Environmental changes define ecological limits to species richness and reveal the mode of macroevolutionary competition

Abstract

Co-dependent geological and climatic changes obscure how species interact in deep time. The interplay between these environmental factors makes it hard to discern whether ecological competition exerts an upper limit on species richness. Here, using the exceptional fossil record of Cenozoic Era macroperforate planktonic foraminifera, we assess the evidence for alternative modes of macroevolutionary competition. Our models support an environmentally dependent macroevolutionary form of contest competition that yields finite upper bounds on species richness. Models of biotic competition assuming unchanging environmental conditions were overwhelmingly rejected. In the best-supported model, temperature affects the per-lineage diversification rate, while both temperature and an environmental driver of sediment accumulation defines the upper limit. The support for contest competition implies that incumbency constrains species richness by restricting niche availability, and that the number of macroevolutionary niches varies as a function of environmental changes.
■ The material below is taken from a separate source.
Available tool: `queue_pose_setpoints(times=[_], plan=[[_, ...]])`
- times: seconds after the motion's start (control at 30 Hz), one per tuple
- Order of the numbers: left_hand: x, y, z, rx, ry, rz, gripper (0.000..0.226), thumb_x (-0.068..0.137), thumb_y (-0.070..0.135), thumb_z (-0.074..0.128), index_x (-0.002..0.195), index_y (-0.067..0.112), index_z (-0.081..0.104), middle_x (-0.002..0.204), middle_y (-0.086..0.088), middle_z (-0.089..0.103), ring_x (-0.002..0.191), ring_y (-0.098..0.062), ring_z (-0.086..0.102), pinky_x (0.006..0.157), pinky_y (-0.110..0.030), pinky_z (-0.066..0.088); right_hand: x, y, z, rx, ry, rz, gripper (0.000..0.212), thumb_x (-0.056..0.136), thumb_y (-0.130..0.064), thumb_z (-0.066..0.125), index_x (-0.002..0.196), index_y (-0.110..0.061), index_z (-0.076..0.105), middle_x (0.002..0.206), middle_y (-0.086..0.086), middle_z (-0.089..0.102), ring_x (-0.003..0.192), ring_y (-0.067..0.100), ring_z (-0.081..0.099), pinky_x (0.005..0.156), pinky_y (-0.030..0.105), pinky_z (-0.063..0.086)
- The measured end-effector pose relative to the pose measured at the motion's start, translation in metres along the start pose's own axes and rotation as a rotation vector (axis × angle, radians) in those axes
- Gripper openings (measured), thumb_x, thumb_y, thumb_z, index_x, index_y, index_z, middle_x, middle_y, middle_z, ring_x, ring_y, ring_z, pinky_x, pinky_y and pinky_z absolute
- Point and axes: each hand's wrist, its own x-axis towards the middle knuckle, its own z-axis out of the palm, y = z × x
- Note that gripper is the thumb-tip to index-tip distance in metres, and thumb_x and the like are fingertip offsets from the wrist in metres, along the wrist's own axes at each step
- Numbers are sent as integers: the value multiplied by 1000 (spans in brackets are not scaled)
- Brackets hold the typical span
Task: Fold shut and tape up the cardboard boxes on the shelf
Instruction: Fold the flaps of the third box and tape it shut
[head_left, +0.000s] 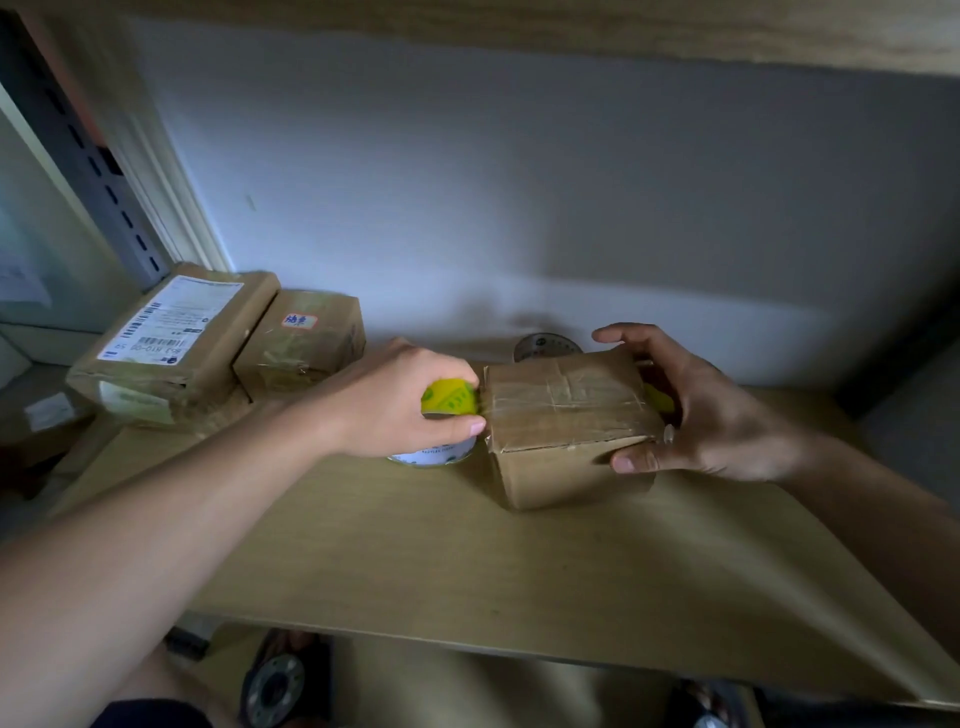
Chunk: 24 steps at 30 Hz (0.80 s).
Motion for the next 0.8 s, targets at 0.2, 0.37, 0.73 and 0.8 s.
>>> queue_pose_setpoints(times=[0.2, 0.37, 0.73, 0.8], plan=[[6, 4, 1, 46, -25, 29, 45, 81, 68, 55, 93, 27, 69, 72, 8, 64, 68, -13, 56, 63, -32, 49, -1, -6, -10, -236, -36, 109, 112, 61, -39, 97, 147, -57, 29, 139, -23, 47, 133, 3, 46, 114, 38, 44], [8, 5, 2, 66, -38, 18, 48, 81, 70, 53, 93, 26, 68, 74, 5, 67, 71, -15, 60, 65, -39, 52, 0, -43, -8, -500, -184, 181, 135, 56, -60, 94, 153, -61, 0, 155, -37, 14, 145, 2, 24, 119, 31, 29], [15, 17, 5, 76, -71, 49, 27, 88, 55, 69, 74, 35, 55, 61, 8, 59, 60, -10, 56, 54, -31, 42, 43, -64, 48, -874, -125, 46, 117, 64, -77, 78, 155, -28, 24, 151, -6, 44, 136, 19, 43, 118, 40, 25], [16, 17, 4, 65, -70, 47, 25, 88, 52, 70, 75, 37, 55, 62, 10, 59, 61, -8, 57, 54, -29, 41, 46, -66, 49, -886, -128, 23, 107, 64, -75, 79, 149, -30, 33, 141, -7, 51, 127, 19, 49, 105, 35, 33]])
Keywords: Beverton-Holt; Ricker; contest competition; diversification; diversity-dependence; ecological limits; microfossil; scramble competition.

Figure 1

Schematic of contest (black solid line), scramble (red dashed line) and damped increase (blue dotted line) dynamics. Two dynamical features indicate scramble rather than contest competition: more rapid growth at low diversity and abrupt extinction pulses of negative, rather than zero, net change at high diversity (forms of contest competition are always non‐decreasing). Parameters (see Table 1): r = k ₁ = 3, K = 40, k ₂ = r/K = 0.075 and c = 0.5. r is the per‐lineage diversification rate, K the finite upper ecological limit and c the competition coefficient.

Figure 2

The raw data: (a) the number of evolutionary species of macroperforate planktonic foraminifera (Aze et al. 2011); (b) the deep sea temperature reconstruction from Mg/Ca isotopes compiled by Cramer et al. (2011); the (c) number of packages (Peters et al. 2013) and (d) the rate of package origination per geological zone (Peters et al. 2013).

Figure 3

Akaike (AICc) weights indicate a signature of biotic competition assuming constant (a) and dynamic (b) functional forms (Table 1). While support for scramble is slightly greater than contest competition assuming fixed parameters, the reverse is true once the parameters vary with environmental change. Akaike weights can be interpreted as the probability that a given model is correct given those being compared. Dashed lines indicate support for particular models. See Supporting Information Table S1 for AICc scores, which, unlike Akaike weights, vary systematically with bin size (Fig S1).

Figure 4

Akaike (AICc) weights for model combinations grouped by (a) whether geological and/or climatic change leaves a signature in the diversity dynamics or (b) whether diversification rate r and/or upper ecological limit K responds to climatic and/or geological change. Gaps between dashed lines give the support for particular models within the grouping – the model class with most support (package‐related upper ecological limit and temperature‐related diversification rate) is above the highest dashed line in both panels. Akaike weights can be interpreted as the probability that a given model is correct given those being compared. See Tables S1–S4 for AICc scores, which, unlike Akaike weights, vary systematically with bin size (Fig. S1).

Figure 5

Model‐averaged predictions explain at least 80% of the observed variation in species richness from one time bin to the next (top row; the dashed line is y = x, i.e. a perfect fit) and the residuals do not indicate a temporal pattern to any error (bottom row; the dashed line is a residual of 0, i.e. a perfect fit). There is no evidence of autocorrelation in the model‐averaged residuals (Fig. S7). As bin size decreases, the variance explained by the model‐averaged predictions increases to 95%, which reiterates the importance of high‐resolution analysis to unpick co‐dependent geological, biological and climatic dynamics.